In William Julius Wilson’s 1978 book, “The Declining Significance of Race,” the sociologist argued that racial discrimination was no longer the biggest barrier to black economic advancement. His fellow liberals were outraged. Forty-one years later, Mr. Wilson is still right and the political left is still in denial.
Accusations of white racism are all the rage in Washington these days. If you oppose school busing, you’re a racist. If you want immigration laws enforced, you’re a racist. If you’re against slavery reparations or support adding a citizenship question to the census or criticize minority members of Congress, you’re a racist.
One problem is that Donald Trump has adopted the kind of identity politics we usually associate with Democrats. Another is that Democratic presidential contestants in search of black votes have taken racial pandering to new lows. Pete Buttigieg, the 37-year-old mayor of South Bend, Ind., spoke for many of the candidates when he told National Public Radio last week that “white America” needs to come to grips with what he says explains today’s racial inequities. Namely, the “systemic racism all around us. It’s the air we breathe.”

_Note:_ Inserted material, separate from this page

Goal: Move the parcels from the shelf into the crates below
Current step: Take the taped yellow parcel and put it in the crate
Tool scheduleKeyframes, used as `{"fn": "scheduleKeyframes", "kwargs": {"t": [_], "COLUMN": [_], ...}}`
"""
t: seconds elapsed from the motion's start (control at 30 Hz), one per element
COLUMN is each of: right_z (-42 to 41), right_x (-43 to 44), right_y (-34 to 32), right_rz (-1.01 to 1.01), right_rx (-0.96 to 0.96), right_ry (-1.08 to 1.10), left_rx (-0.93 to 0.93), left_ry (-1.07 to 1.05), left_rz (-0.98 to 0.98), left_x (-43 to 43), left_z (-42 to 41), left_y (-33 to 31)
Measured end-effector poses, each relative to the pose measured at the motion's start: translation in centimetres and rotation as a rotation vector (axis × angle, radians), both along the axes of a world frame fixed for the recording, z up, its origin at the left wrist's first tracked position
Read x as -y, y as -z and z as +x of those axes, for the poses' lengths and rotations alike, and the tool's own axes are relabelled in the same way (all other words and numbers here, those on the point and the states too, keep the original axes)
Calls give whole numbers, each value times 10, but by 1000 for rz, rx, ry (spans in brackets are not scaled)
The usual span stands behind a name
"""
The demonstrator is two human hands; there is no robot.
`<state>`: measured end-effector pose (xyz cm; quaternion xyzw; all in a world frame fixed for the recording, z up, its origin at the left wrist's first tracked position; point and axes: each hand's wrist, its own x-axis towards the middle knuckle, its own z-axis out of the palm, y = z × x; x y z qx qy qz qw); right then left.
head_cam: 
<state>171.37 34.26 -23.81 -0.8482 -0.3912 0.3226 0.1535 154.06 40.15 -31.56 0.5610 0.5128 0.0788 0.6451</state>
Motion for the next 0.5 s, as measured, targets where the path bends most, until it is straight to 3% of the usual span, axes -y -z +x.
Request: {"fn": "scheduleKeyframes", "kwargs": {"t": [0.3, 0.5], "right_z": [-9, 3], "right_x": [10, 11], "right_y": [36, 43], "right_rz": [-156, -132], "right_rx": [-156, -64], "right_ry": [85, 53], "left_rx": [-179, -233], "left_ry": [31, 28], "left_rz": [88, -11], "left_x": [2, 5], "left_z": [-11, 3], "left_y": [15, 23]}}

Mr. Wilson’s observations about discrimination and black progress four decades ago weren’t novel—conservative scholars like Walter Williams and Thomas Sowell already had been making similar points—but they were striking coming from a liberal academic. Mr. Wilson did not deny the roles that slavery and Jim Crow played in perpetuating disparities. Nevertheless, he wrote, “they do not provide a meaningful explanation of the life chances of black Americans today.” Mayor Pete has been wrong for longer than he’s been alive.

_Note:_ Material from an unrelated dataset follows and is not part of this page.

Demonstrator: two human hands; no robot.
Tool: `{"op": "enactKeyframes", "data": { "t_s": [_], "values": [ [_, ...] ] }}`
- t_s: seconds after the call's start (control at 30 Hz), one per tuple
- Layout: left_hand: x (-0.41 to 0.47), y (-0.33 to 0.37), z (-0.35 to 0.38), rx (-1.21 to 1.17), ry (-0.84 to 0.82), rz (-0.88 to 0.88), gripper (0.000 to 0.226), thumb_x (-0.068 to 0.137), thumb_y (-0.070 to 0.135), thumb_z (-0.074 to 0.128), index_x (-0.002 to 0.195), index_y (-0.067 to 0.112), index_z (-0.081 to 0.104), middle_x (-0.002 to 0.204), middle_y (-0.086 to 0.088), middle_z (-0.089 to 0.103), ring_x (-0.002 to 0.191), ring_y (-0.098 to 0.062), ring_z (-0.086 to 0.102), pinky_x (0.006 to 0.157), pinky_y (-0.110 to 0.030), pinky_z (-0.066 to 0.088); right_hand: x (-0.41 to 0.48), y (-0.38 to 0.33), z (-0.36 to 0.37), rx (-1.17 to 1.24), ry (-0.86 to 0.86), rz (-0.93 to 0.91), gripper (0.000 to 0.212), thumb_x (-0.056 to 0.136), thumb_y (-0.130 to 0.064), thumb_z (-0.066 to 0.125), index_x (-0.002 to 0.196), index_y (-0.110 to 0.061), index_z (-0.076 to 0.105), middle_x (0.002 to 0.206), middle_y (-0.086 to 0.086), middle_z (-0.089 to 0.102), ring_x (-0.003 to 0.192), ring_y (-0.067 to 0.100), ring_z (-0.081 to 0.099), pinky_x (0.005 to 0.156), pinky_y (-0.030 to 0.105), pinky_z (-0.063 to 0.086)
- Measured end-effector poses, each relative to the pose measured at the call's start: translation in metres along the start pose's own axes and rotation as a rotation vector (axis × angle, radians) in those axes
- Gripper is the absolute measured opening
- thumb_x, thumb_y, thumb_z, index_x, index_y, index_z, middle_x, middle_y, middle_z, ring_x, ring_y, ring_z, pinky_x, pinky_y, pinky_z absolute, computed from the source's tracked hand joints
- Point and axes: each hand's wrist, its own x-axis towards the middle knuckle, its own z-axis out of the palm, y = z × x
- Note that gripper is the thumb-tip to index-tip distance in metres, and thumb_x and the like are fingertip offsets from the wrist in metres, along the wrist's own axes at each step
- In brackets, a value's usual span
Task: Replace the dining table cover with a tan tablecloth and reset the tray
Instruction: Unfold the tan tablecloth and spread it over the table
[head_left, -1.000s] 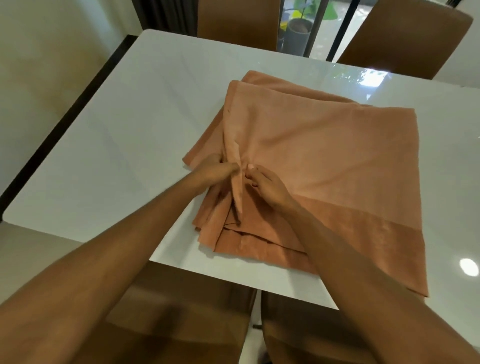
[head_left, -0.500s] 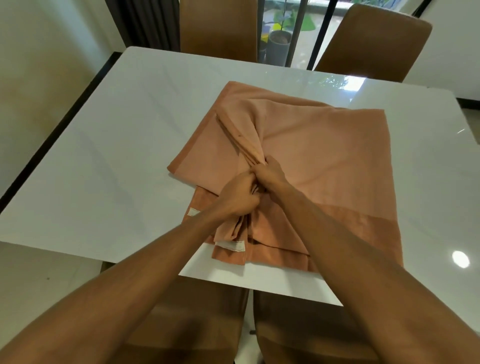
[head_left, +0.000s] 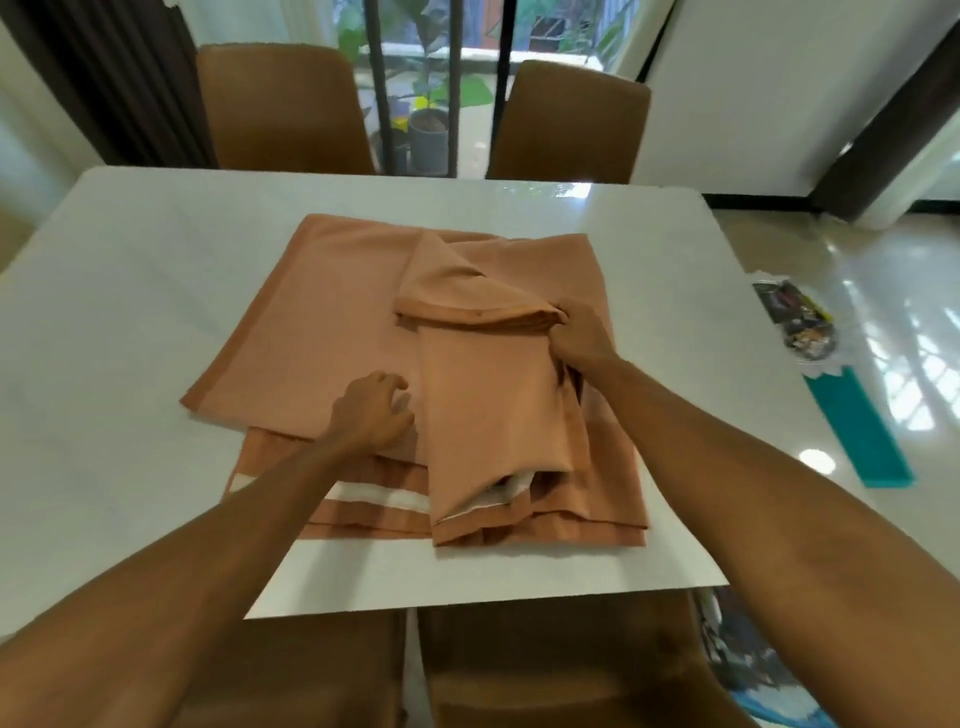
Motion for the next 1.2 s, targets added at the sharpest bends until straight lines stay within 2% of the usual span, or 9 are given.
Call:
{"op": "enactKeyframes", "data": {
  "t_s": [0.23,0.43,0.53,0.63,0.77,0.83,0.9,1.13,1.2],
  "values": [
    [0.028,0.102,0.032,0.122,0.021,0.172,0.039,0.095,0.040,0.053,0.126,0.018,0.063,0.116,-0.004,0.061,0.100,-0.021,0.059,0.089,-0.037,0.050,-0.004,0.102,-0.145,-0.225,0.348,0.243,0.041,0.092,-0.014,0.047,0.126,-0.026,0.065,0.128,0.011,0.065,0.119,0.037,0.059,0.098,0.042,0.047],
    [0.042,0.174,0.059,0.189,-0.002,0.299,0.042,0.099,0.041,0.045,0.130,0.016,0.060,0.128,-0.006,0.060,0.115,-0.024,0.057,0.103,-0.039,0.042,-0.016,0.154,-0.216,-0.309,0.624,0.490,0.048,0.096,-0.015,0.046,0.142,-0.026,0.053,0.143,0.009,0.053,0.136,0.032,0.043,0.112,0.054,0.029],
    [0.049,0.196,0.072,0.215,-0.026,0.300,0.043,0.100,0.040,0.040,0.130,0.016,0.060,0.133,-0.004,0.059,0.123,-0.023,0.052,0.106,-0.043,0.038,-0.028,0.170,-0.192,-0.462,0.517,0.322,0.051,0.095,-0.026,0.051,0.145,-0.024,0.047,0.148,0.007,0.047,0.135,0.032,0.043,0.109,0.053,0.034],
    [0.052,0.202,0.080,0.225,-0.052,0.265,0.042,0.097,0.041,0.043,0.130,0.020,0.057,0.138,-0.001,0.055,0.128,-0.023,0.048,0.106,-0.049,0.036,-0.036,0.174,-0.135,-0.428,0.212,0.159,0.058,0.094,-0.049,0.052,0.148,-0.029,0.042,0.151,0.005,0.043,0.134,0.031,0.043,0.108,0.051,0.036],
    [0.052,0.203,0.093,0.258,-0.222,0.209,0.062,0.088,0.059,0.051,0.143,0.033,0.036,0.157,0.004,0.029,0.144,-0.025,0.026,0.101,-0.062,0.032,-0.045,0.190,-0.063,-0.452,-0.065,0.142,0.070,0.086,-0.078,0.032,0.149,-0.046,0.028,0.164,-0.002,0.022,0.148,0.034,0.021,0.114,0.060,0.019],
    [0.049,0.197,0.100,0.273,-0.212,0.203,0.068,0.089,0.066,0.044,0.147,0.037,0.024,0.161,0.007,0.015,0.147,-0.026,0.017,0.101,-0.066,0.031,-0.045,0.209,-0.058,-0.445,-0.058,0.192,0.076,0.085,-0.083,0.024,0.153,-0.049,0.018,0.169,-0.003,0.007,0.154,0.037,0.002,0.117,0.064,0.000],
    [0.046,0.194,0.104,0.323,-0.151,0.245,0.065,0.090,0.068,0.037,0.145,0.037,0.021,0.158,0.006,0.015,0.143,-0.028,0.018,0.099,-0.067,0.034,-0.041,0.229,-0.070,-0.443,0.010,0.249,0.078,0.086,-0.085,0.021,0.155,-0.049,0.014,0.170,-0.001,0.002,0.154,0.037,-0.005,0.118,0.062,-0.007],
    [0.041,0.192,0.108,0.380,-0.036,0.303,0.054,0.091,0.059,0.037,0.136,0.030,0.028,0.143,0.001,0.029,0.126,-0.028,0.031,0.088,-0.059,0.039,-0.020,0.277,-0.119,-0.436,0.069,0.397,0.083,0.085,-0.086,0.020,0.157,-0.046,0.009,0.170,0.000,-0.006,0.154,0.036,-0.010,0.120,0.059,-0.007],
    [0.041,0.187,0.106,0.397,-0.035,0.315,0.054,0.089,0.058,0.036,0.134,0.029,0.029,0.141,0.000,0.030,0.123,-0.029,0.032,0.086,-0.057,0.039,-0.013,0.273,-0.124,-0.416,0.045,0.458,0.081,0.085,-0.082,0.026,0.156,-0.044,0.014,0.170,0.003,-0.001,0.154,0.038,-0.002,0.118,0.062,0.001]
  ]
}}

No reasonable person denies that racists still live among us or that racial discrimination can retard upward mobility. Still, evidence of racial bias in the past or the present is not proof that racism is responsible for current social disparities. After all, the pathologies we see in low-income black communities aren’t confined to those communities. As Harvard political scientist Robert Putnam wrote in 2017, “The white working-class family is today more fragile than the black family was at the time of the famous alarm-sounding 1965 ‘Report on the Negro Family’ by Daniel Patrick Moynihan. ”

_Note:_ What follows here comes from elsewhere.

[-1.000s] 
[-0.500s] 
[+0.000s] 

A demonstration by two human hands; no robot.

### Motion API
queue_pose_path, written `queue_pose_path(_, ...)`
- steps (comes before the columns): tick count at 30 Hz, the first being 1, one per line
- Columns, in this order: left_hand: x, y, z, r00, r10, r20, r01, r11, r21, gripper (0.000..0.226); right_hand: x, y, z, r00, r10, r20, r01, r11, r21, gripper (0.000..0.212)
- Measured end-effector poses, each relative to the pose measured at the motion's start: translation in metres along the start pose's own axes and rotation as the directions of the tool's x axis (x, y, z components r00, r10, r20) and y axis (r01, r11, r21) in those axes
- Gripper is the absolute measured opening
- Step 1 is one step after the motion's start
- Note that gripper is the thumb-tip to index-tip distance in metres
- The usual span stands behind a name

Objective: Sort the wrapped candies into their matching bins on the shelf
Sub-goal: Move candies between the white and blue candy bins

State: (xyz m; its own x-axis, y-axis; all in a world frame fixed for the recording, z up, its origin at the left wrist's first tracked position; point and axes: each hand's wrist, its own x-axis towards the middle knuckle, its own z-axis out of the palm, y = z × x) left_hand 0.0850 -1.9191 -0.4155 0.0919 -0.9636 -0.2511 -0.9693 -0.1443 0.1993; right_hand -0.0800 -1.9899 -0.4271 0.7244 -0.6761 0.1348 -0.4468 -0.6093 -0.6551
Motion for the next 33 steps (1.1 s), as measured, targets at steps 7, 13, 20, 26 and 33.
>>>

Liberals who insist that racial discrimination largely explains the black-white wealth gap are ignoring other plausible explanations. Black poverty and employment today, for example, seem to be more a function of family formation than of white racism. For more than 20 years, black married couples have had poverty rates in the single digits, and black married men have had a higher labor-force participation rate than white men who never married. According to The Wall Street Journal, last year the labor-force participation gap between blacks and whites virtually vanished, the first time that’s happened since 1972. Systemic racism may be “in the air we breathe,” but black unemployment rates are at generational lows.
“Family instability and fatherlessness collide with racial and economic disadvantage to create a negative feedback loop in black communities, hampering children’s potential and perpetuating racial inequality,” writes Kay Hymowitz in a recent City Journal essay. Citing new research by John Iceland, a demographer at Penn State University, she notes that “differences in family structure are the most significant variable in explaining the black-white affluence gap. In fact, its importance has grown over time relative to other explanations, including discrimination. Unable to pool earnings with a spouse, to take advantage of economies of scale, and to share child care, black single parents have a tougher time than their married counterparts building a nest egg.”
Government programs are no substitute for the development of human capital. If wealth-redistribution schemes lifted people out of poverty, we would have closed these gaps a long time ago. Liberal politicians and activists have little interest in addressing the ways in which black behavioral choices impact inequality. It’s easier to turn out voters and raise money by equating racial imbalances with racial bias and smearing political opponents who disagree.
Will it work in the end? It didn’t for Hillary Clinton in 2016. Telling people what you think they want to hear can be easier than telling the truth, but you also risk insulting them. And blaming bad outcomes among blacks on the malevolence of others is not only wrong but insulting to Americans of every race. This isn’t 1950. Attitudes have changed. Behaviors have changed. American neighborhoods and schools and marriages are more integrated. We elected a black president twice, and he won several of the nation’s whitest states both times. Racism has probably never been less significant in America, and blacks have never had more opportunities to seize. Liberals are pushing a narrative that many white voters don’t recognize and that many black voters know is false.